• REQUIREMENT: Print the lines in the listing below starting at the line with "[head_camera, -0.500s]" and ending at the line with "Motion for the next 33", both included. Reproduce them exactly and omit every picture.

• DATA EXTRACT:
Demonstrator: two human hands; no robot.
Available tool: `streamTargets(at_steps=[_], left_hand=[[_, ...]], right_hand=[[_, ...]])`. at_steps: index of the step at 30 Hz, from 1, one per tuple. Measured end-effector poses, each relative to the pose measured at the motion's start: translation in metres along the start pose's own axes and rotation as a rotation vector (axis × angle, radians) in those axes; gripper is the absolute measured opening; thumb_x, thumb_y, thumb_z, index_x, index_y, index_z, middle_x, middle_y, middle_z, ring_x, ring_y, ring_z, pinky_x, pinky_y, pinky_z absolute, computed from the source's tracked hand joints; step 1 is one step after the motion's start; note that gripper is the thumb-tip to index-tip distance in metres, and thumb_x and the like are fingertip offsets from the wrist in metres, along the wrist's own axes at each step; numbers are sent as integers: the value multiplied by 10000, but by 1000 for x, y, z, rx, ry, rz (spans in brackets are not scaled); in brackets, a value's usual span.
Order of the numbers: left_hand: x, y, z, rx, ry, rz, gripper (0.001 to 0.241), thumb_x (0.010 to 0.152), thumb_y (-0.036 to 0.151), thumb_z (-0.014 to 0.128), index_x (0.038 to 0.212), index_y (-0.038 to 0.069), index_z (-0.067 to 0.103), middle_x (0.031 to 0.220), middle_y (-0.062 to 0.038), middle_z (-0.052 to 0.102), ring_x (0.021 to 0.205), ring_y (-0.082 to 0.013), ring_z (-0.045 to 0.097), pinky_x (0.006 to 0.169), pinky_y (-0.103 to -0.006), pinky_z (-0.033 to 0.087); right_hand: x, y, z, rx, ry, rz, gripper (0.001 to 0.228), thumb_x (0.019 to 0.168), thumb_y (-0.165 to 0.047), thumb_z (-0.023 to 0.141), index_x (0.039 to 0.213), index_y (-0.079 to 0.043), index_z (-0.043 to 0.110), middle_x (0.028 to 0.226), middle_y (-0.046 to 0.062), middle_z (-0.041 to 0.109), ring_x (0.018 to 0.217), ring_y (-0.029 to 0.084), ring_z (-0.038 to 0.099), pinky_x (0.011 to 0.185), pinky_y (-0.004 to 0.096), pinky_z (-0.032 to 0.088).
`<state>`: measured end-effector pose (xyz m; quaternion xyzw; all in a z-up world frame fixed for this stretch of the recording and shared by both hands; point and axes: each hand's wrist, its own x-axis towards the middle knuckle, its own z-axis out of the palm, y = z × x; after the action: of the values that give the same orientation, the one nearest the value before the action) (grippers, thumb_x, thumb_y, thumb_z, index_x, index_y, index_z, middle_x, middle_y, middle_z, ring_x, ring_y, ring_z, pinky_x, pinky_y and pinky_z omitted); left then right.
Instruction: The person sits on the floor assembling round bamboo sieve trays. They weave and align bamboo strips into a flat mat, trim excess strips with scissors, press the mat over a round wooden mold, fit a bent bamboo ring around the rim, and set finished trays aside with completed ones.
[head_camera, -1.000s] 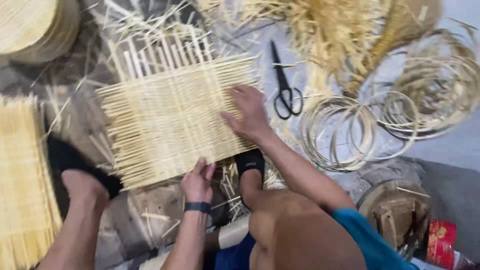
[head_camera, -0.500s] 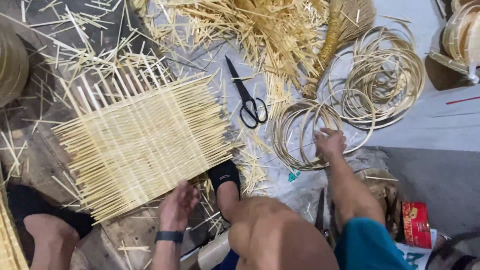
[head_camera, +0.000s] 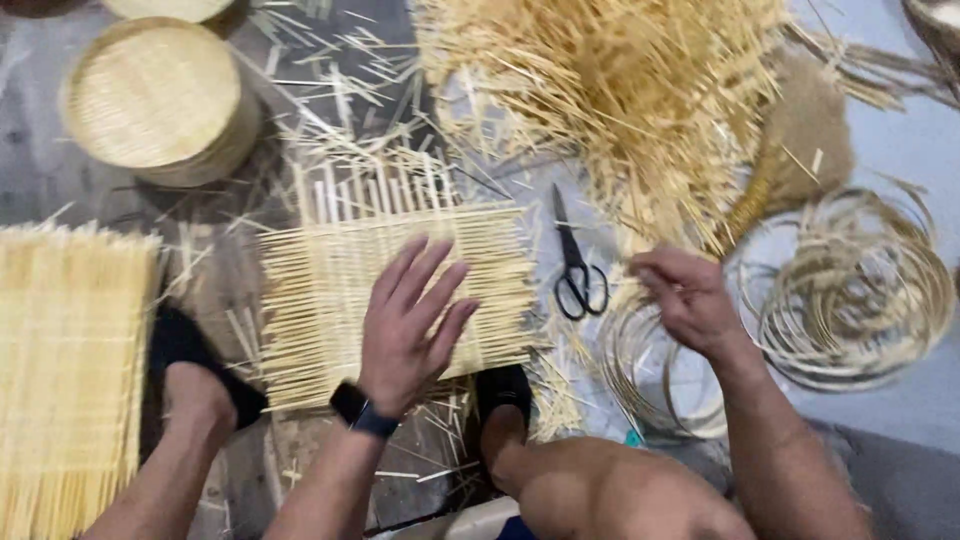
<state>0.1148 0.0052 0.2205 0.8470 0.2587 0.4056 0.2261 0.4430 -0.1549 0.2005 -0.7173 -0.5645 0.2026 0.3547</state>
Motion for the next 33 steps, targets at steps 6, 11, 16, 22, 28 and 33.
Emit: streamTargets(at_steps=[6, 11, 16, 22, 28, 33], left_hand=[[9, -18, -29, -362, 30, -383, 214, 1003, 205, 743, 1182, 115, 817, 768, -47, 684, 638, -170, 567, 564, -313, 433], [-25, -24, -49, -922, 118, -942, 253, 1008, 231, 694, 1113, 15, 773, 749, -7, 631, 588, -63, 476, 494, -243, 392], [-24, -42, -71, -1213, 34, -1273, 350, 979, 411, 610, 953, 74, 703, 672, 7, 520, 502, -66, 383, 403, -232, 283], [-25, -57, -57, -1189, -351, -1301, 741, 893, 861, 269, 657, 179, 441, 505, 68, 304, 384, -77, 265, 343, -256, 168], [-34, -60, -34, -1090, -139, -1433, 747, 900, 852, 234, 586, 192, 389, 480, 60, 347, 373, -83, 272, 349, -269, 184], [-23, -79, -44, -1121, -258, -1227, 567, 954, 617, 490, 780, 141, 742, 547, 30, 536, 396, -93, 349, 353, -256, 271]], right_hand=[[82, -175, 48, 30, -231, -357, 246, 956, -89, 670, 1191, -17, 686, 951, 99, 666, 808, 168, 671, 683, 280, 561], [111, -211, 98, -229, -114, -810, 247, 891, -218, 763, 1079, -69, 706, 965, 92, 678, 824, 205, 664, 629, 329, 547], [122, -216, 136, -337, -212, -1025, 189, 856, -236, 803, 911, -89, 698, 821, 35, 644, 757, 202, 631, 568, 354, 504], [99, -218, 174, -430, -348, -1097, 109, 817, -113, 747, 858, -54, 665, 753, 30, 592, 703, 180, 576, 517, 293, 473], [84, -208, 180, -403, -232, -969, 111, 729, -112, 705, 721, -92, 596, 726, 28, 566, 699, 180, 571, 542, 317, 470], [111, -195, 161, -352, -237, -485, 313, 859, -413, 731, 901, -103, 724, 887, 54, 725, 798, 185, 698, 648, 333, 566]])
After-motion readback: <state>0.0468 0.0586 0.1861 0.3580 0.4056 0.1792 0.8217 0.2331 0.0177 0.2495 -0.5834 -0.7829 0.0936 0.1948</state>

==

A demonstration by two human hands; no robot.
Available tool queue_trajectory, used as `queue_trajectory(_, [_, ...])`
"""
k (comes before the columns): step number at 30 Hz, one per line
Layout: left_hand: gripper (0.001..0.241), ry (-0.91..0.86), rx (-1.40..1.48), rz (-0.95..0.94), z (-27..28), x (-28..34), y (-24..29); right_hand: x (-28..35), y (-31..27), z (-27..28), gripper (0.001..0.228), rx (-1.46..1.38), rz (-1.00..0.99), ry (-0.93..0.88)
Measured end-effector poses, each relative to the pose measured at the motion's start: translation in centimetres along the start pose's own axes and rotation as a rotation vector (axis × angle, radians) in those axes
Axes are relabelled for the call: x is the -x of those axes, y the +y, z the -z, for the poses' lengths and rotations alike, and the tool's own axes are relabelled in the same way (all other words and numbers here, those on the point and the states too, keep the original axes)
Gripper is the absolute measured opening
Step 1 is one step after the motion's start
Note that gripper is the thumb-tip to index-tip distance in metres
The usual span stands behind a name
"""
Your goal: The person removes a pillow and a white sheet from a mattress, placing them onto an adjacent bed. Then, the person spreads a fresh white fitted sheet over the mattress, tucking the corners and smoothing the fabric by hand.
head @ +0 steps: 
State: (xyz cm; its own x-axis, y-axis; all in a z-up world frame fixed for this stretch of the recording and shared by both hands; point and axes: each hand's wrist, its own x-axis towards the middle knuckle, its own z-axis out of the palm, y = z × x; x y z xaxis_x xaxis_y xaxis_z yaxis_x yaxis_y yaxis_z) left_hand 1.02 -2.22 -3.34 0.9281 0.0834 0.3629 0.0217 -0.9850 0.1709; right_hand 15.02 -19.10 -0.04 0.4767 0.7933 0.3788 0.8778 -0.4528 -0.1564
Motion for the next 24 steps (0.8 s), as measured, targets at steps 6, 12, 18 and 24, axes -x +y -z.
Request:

• ANSWER TO THIS PROBLEM:
[head_camera, -0.500s] 
[head_camera, +0.000s] 
<state>0.1148 0.0052 0.2205 0.8470 0.2587 0.4056 0.2261 0.4430 -0.1549 0.2005 -0.7173 -0.5645 0.2026 0.3547</state>
Motion for the next 33 steps, targets at steps 6, 11, 16, 22, 28 and 33.

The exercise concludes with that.